Головчинер не замешкался, попотчевал скучным стишком Кривулина:
– К веселью мы плохо приспособлены, – дожевал Головчинер, – ещё, к примеру, Белинский не захотел оставаться в Париже, где бурлила свобода, в Петербург рвался, только несвобода его критические поученья могла питать и обещать отклик в задавленном, помрачённом обществе… и если кой-какие писательские репутации, несвободой взращённые, лопнут, весело, думаю, никому не будет.
– Не будет! – повторил Шанский, – лопнут и всё тут, канут без сожалений.
– Интеллектуальный роман отравился собственным ядом; кишел персонажами-змеями, погиб от их укусов, – торжествовал Гоша.

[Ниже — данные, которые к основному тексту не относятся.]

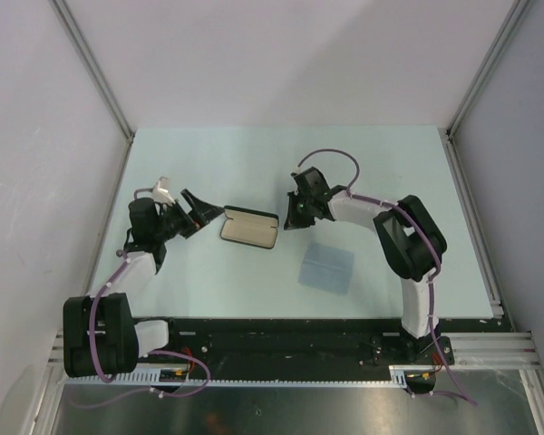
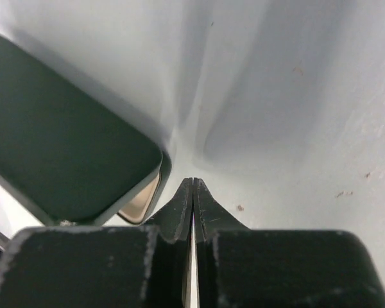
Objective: Organize the sunglasses
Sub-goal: Place the sunglasses case at the center of the board.
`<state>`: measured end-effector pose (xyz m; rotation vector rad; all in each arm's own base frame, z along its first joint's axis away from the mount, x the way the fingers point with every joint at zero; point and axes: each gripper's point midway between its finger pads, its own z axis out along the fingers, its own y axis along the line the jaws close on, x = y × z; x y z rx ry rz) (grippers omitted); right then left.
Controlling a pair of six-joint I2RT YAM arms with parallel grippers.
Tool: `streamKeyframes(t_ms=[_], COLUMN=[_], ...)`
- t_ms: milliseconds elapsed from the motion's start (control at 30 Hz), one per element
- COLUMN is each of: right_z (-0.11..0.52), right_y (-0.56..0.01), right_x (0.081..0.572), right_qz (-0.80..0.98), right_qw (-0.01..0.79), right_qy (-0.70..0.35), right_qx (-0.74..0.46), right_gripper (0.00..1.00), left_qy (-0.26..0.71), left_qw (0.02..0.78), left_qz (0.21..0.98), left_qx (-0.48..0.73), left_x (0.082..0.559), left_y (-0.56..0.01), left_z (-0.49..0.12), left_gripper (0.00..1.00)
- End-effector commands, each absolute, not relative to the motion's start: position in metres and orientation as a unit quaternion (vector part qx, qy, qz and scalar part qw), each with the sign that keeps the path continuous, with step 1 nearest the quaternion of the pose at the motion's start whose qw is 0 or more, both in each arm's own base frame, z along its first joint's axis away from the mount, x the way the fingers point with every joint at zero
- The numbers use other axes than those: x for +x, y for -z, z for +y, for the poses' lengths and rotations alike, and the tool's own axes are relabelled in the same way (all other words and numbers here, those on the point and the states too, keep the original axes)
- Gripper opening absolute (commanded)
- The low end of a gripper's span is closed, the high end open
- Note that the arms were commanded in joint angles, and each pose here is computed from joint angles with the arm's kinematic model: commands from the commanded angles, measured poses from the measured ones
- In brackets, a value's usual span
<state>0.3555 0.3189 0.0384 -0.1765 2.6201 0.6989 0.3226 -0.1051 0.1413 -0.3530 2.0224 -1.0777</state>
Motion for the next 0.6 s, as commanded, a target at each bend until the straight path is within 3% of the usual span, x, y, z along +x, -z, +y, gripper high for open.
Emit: streamKeyframes(t_ms=[0, 567], right_z=[0.328, 0.345], right_y=[-0.037, -0.032], right_x=[0.379, 0.36], right_qz=[0.931, 0.929], right_qw=[0.22, 0.174], right_qy=[-0.289, -0.325], right_qx=[-0.015, -0.014], right_gripper=[0.0, 0.0], left_qy=[0.423, 0.369], left_qw=[0.416, 0.435], left_qz=[0.796, 0.809], left_qx=[-0.12, -0.141], left_x=[0.325, 0.332], left_y=[-0.153, -0.151], left_z=[-0.106, -0.089], left_gripper=[1.0, 1.0])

– Роман не пишется, случается! – подмигивал Таточке, подливая красное вино, Шанский и возражал Гоше с серьёзной миной. – Ну-у, не погиб, заслужили забвение недалёкие романисты, которые абсолютизировали интеллект и обманывались ясными целями – на парадоксе выстраивали интригу, искали в познавательной рутине лишь остроумное исключение, но не метафизическое правило, постигаемое в игровой словесной стихии.
– Щеголяли парадоксами, умничали, ни слова не сказав в простоте, всё в нужный момент стреляло, но – мертвым было, мертвым осталось! Парадоксальные игры завели в тупик, зеркалистый кромешный тупик, играли, пока не сыграли в ящик, – Гоша опять упёрся взором в натюрморт с яркими, сочными дарами сада и огорода.
– О, мой турбинный Прометей, хорошо бы светить всегда, везде, да лампочки быстро перегорают, о-о-о, бесконечный семантический тупик – счастливейшее прибежище ищущего сознания.
– Бесконечный? Интеллектуальный роман на себя замкнул жанр – это штука искусственная, как одетый с иголочки манекен; пылинка боится сесть на воротник или шляпу.
– Полижанровость – новый штамп распавшейся формы.
– А расфокусировка героя-автора?
– Беда, рассудок расчленяет с дотошностью паталогоанатома.
– Профессору-биологу, конечно, неведомо, что в трупах копаются, дабы уразуметь, как лечить живых.
– Ты-то, искуство-ед, ради чего копаешься?
– Не догадался? Искусствовед и есть паталогоанатом произведения, пусть и живого, он исследователь авторской высокой болезни – её симптомов, течения и вероятных осложнений для других авторов, ещё беззащитных.
– И авторы, и их вымученные герои, лечи-не-лечи, теперь сугубо функциональные, вроде чапаевских картофелин.
– Хуже: из всякого плохонького человечка, вставленного в текст, как шило из мешка, выпирает идея.
– О-о-о, так посмеивались над мракобесием тотального просветительства! Правда, Хаксли, Жид, Мальро, играя, заигрываясь, обличали бога, буржуазность, политическую систему, всех-всех, кроме себя; жёлчные, зоркие, непогрешимые, они, однако, оставались чересчур серьёзными, чересчур умными, чтобы волновать, заряжать, а впрыскивает тайные силы в текст самоирония, дозированный целебный яд; немецкоязычные романисты в этом поучительно преуспели, к тому же у событий и личностей, образно ими увековеченных, восхитительно-плотный идейный фон, время – осязаемое, хоть руками щупай…
– Чушь! Ирония с самоиронией не оживят труп, сгущение фоновых идей никому не поможет, если искусство окончательно отвернётся от маленького человека.
– Бери шире – ирония лишь регистрирует тепловую смерть художественной вселенной, где отвергнуты предпочтения, ранжир ценностей, где не осталось авторской боли; знай себе перемешивай чужие мысли, образы, стили – идеальная анестезия, муки изжиты. Устремлённая вертикаль подменена безразличной горизонталью.
Шанский не отрицал усталость культуры, совпавшую с пробуксовкой идей прогресса: рванулись в кнопочный рай и застряли в забитых помехами каналах коммуникаций. Но, – увещевал, – ирония не выбрасывала белый флаг под напором бытийных непостижимостей, напротив, знаменовала попытки их одолеть, заодно – какая смелость! – кривящаяся усмешка воплощала сторонний взгляд на Создателя, оплошавшего при сотворении мира, не с того начавшего…
– Бесплодный спор, вы бы определили, что раньше…
– Курица или яйцо? Дилемма не разрешима до тех пор, пока совмещаются полюса познания – вера и рациональное мышление.